→ Exercise
Everything from the line containing "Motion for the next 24" through the last line of the material below is to be copied exactly, ends included.

==========

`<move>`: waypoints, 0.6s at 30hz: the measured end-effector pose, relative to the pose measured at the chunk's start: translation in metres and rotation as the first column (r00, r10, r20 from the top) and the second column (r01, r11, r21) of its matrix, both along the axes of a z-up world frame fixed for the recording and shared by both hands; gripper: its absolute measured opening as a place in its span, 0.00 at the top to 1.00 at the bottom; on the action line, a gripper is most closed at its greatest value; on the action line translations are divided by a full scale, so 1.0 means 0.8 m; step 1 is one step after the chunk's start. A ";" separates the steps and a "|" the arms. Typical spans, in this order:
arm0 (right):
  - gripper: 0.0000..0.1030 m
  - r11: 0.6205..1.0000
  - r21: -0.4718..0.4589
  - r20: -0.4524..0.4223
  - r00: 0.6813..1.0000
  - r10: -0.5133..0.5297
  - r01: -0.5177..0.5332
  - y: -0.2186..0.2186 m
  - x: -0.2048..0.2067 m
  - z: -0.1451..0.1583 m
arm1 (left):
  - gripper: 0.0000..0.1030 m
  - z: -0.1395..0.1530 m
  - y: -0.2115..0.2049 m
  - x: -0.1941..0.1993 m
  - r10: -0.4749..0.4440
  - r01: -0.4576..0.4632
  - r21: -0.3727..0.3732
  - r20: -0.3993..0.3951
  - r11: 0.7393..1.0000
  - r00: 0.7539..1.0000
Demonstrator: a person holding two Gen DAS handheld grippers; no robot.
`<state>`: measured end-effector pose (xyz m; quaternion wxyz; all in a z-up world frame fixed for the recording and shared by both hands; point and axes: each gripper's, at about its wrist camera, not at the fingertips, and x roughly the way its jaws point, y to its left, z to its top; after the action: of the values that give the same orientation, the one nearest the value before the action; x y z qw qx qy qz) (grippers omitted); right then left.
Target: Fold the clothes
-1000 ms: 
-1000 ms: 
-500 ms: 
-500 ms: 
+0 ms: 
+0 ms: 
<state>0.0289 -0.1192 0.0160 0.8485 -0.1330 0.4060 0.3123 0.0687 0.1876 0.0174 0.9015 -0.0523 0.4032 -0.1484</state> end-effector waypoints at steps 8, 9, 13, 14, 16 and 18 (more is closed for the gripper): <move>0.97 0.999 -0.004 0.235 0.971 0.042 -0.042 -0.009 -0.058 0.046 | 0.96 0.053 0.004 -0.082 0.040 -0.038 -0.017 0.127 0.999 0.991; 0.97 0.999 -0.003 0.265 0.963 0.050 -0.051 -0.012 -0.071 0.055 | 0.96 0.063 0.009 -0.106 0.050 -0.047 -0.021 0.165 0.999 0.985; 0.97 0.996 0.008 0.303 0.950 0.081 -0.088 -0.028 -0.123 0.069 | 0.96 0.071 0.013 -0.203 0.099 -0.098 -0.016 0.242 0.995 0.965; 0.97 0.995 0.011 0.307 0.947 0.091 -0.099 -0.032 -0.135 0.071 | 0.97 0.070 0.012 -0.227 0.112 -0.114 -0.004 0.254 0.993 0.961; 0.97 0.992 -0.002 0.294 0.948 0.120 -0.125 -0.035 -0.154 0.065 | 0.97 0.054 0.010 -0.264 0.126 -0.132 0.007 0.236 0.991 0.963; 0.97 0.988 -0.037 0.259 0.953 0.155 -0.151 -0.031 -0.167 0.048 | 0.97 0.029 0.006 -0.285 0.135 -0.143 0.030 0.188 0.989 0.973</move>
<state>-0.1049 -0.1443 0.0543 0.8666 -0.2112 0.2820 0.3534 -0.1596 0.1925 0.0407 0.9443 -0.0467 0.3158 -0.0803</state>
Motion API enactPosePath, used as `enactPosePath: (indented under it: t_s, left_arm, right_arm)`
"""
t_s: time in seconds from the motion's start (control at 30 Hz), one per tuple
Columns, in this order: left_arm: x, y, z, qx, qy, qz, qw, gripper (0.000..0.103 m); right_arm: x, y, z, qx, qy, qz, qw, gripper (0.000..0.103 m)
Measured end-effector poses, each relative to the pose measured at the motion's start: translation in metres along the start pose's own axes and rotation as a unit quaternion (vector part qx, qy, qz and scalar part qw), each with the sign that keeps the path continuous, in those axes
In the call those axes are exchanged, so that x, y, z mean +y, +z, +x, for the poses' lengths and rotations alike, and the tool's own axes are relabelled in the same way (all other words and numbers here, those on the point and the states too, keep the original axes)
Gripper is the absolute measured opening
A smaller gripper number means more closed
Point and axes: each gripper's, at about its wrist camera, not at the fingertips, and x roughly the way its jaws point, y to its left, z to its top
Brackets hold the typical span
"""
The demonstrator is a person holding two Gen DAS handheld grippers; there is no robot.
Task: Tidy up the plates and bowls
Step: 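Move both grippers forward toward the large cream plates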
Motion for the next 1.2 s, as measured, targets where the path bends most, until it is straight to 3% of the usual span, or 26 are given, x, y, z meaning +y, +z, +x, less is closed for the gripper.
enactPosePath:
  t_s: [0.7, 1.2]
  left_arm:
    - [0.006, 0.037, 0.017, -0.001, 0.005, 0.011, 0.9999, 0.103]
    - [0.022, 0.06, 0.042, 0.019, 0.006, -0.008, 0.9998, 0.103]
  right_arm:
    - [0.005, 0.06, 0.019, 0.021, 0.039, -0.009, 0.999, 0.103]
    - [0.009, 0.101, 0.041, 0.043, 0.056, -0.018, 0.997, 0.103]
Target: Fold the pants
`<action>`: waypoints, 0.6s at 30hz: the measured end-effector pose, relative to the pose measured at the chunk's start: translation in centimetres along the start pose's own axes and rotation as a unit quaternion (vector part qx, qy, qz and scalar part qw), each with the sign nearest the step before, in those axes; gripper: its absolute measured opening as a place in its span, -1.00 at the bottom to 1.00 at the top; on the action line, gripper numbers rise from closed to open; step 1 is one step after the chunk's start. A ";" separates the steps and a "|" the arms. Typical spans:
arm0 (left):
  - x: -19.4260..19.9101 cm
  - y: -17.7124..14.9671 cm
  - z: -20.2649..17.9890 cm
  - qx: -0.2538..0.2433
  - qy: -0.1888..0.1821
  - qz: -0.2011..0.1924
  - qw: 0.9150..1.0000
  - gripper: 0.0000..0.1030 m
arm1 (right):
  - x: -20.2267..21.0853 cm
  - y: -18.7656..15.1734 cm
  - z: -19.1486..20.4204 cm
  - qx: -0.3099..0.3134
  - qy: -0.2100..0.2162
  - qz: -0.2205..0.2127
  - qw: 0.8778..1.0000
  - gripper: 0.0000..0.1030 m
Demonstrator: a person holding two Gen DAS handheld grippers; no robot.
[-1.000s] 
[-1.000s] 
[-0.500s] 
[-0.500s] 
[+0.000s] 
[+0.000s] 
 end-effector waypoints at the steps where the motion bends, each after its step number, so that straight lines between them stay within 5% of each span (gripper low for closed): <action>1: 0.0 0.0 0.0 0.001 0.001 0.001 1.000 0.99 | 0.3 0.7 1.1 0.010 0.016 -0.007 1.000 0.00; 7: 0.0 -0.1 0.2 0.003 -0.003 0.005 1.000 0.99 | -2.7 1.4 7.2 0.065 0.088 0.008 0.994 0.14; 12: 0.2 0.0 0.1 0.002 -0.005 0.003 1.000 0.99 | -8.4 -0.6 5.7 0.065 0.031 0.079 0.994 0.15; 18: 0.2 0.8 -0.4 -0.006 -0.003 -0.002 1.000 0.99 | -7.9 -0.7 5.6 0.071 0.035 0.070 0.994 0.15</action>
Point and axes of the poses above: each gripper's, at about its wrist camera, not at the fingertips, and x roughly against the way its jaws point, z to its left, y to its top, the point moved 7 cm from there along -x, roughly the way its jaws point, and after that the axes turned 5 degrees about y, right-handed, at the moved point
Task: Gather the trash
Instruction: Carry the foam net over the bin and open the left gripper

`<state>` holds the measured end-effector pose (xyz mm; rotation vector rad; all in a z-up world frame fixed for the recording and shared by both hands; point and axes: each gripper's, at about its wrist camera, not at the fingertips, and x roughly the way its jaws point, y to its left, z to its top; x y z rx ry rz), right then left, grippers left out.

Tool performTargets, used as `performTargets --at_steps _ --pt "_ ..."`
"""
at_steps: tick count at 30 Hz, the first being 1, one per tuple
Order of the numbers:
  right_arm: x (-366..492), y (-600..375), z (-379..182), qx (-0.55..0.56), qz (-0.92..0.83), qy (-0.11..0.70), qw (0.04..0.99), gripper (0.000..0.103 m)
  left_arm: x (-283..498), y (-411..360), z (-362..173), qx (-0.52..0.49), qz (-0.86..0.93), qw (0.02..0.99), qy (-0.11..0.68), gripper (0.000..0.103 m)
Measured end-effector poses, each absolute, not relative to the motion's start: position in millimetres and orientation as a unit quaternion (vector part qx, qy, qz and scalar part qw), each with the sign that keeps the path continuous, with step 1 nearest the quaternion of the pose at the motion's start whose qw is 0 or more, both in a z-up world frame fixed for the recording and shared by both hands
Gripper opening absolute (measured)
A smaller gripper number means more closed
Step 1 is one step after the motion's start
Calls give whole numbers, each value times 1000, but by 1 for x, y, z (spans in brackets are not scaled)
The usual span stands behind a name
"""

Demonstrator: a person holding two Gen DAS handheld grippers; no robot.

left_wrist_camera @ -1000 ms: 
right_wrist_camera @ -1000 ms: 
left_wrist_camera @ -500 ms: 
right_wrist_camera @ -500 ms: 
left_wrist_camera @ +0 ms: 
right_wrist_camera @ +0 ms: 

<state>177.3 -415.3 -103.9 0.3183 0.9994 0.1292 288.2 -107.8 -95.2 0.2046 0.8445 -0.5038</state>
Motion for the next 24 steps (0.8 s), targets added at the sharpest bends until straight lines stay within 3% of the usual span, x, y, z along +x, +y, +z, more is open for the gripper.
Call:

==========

→ Task result
Motion for the next 24 steps (0.8 s), targets added at the sharpest bends until straight lines stay within 3% of the usual span, x, y, z along +x, +y, +z, more is open for the gripper.
Call:

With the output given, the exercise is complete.